The articles I read - 2: Nulticore
As the number of cores grow from two to 64 performance plummets by a factor of five. Additional processors nullify each other. The author called it the Nulticore Effect. Read the full article here.
http://www.embedded.com/design/mcus-processors-and-socs/4008183/The-Nulticore-effect
This article sites IEEE Spectrum’s article.
http://spectrum.ieee.org/computing/hardware/multicore-is-bad-news-for-supercomputers
In past there had many few attempts to solve such issues. Berkeley IRAM was one of the significant one.
Few advances in chip fabrication technology as well as design practices in recent past can fuel new good ideas. Here is one of my idea.

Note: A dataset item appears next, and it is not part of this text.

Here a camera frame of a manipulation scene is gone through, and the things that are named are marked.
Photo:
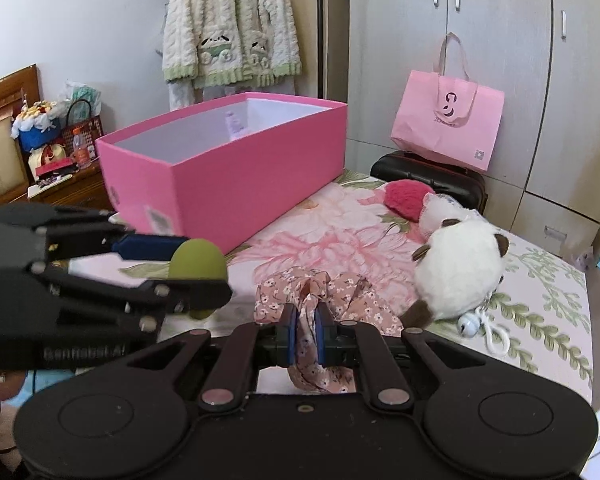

The diagram above shows the concept where multiple processors access a Unified memory Complex which provides boost in memory throughput. The memory shown in the middle can be a monolithic single chip or collection of separate unit depending upon technology limitations.
Each Processor directly talks to dedicated Cache. It also accesses a copy of common memory devoted to it. These copies are kept in sync using an crossbar interconnect, possibly using an asynchronous design techniques.
All processors should be able to read the memory individually giving Nx speedup. The writes are also can be done individually at Nx speed as long as they are done to different area of address map. The asynchronous sync machine will sync up all N copies of memories in background using faster backdoor channels.